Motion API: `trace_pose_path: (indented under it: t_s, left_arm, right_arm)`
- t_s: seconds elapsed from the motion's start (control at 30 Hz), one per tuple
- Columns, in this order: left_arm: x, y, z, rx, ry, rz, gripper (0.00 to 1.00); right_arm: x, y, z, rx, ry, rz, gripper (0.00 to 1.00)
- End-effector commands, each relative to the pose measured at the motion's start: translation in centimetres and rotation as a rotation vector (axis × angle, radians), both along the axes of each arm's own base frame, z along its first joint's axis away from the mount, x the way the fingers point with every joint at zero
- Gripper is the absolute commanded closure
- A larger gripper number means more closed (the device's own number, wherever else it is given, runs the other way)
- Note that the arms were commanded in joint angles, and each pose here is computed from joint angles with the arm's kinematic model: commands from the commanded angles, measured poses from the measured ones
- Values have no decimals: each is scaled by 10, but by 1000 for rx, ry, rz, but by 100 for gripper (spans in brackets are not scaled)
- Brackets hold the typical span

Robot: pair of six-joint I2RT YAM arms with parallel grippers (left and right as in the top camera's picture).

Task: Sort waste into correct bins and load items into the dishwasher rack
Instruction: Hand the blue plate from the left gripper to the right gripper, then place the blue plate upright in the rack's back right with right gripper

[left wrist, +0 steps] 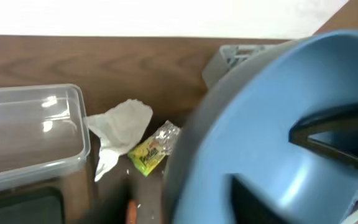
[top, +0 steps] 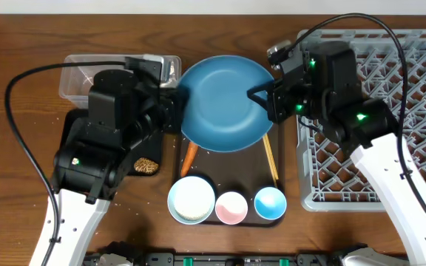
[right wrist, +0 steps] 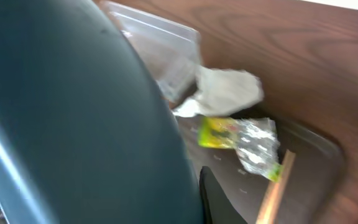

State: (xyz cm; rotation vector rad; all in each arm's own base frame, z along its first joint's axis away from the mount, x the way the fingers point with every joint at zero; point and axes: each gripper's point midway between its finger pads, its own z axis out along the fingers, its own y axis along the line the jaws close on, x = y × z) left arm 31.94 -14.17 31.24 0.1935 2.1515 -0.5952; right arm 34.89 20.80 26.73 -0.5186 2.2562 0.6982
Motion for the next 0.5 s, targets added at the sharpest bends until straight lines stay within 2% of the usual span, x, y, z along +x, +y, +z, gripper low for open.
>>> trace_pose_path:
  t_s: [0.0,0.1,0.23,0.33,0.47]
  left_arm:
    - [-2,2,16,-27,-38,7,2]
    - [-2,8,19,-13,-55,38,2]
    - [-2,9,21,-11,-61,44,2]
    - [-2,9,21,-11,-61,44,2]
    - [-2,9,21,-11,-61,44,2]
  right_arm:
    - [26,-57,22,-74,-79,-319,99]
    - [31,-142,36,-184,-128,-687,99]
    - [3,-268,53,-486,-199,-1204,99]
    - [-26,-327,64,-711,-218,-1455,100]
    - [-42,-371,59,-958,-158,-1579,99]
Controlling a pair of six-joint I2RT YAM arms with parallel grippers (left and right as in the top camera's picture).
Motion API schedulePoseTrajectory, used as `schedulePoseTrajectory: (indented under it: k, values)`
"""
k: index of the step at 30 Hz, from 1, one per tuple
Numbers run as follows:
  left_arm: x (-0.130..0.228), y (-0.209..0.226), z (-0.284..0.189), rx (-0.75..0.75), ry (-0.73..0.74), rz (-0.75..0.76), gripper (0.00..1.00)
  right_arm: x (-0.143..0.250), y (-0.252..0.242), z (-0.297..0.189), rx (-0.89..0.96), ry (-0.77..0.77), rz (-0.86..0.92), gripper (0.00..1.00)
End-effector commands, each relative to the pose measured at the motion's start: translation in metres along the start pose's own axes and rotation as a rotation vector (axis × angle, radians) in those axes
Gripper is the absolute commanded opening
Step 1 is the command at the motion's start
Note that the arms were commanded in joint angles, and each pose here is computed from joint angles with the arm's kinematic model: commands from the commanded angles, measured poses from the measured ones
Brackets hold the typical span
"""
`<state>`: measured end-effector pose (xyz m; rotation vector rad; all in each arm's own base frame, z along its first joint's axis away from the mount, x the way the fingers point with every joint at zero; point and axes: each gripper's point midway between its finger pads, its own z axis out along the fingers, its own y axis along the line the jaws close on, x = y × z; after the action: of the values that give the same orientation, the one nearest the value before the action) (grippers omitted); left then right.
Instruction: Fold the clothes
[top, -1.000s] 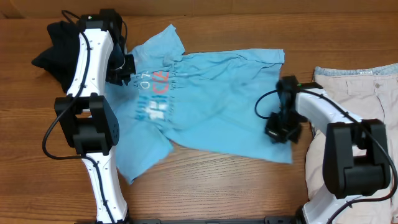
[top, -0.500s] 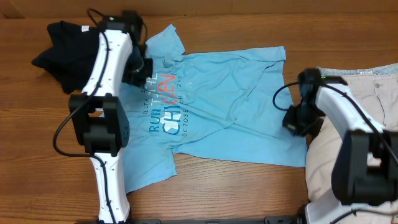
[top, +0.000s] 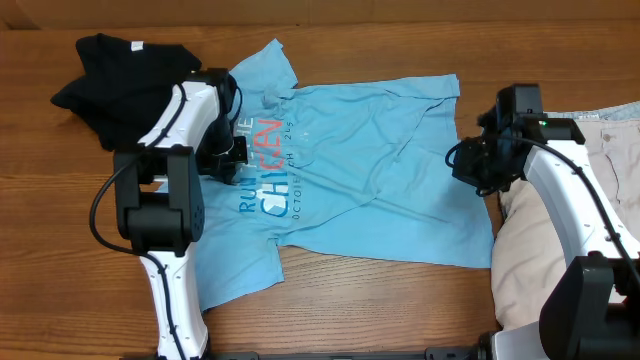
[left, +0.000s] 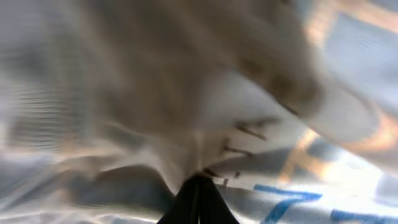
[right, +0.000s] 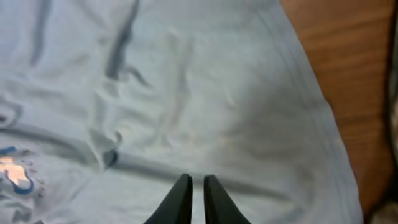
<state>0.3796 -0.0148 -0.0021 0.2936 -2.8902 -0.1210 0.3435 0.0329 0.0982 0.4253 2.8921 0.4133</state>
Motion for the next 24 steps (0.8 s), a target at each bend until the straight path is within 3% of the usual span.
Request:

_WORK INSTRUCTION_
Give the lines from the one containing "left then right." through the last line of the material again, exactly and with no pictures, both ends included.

_ANSWER_
`<state>`: measured end-effector pose (xyz m; rotation vector rad; all in each arm's own base frame, z along its first joint's axis away from the mount, x the way the fingers point with every joint at zero; point and axes: each gripper's point midway between its finger pads, its own z axis out along the fingers, its own y axis along the line the jaws close on, x = y × z; after the action: of the values that give the same orientation, the one nearest the value before the action) (grippers omitted); left then right.
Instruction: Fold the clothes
[top, -1.000s] 
[top, -0.500s] 
[top, +0.000s] 
[left, +0.000s] 
[right, +0.000s] 
<state>0.3796 -0.0148 -0.0021 0.2936 -2.8902 -0.1210 0.3435 0.0329 0.0982 0.4253 2.8921 0.4133</state>
Motion for the next 24 steps (0.8 s), a target at each bend until the straight path is within 3% of the usual span.
Request:

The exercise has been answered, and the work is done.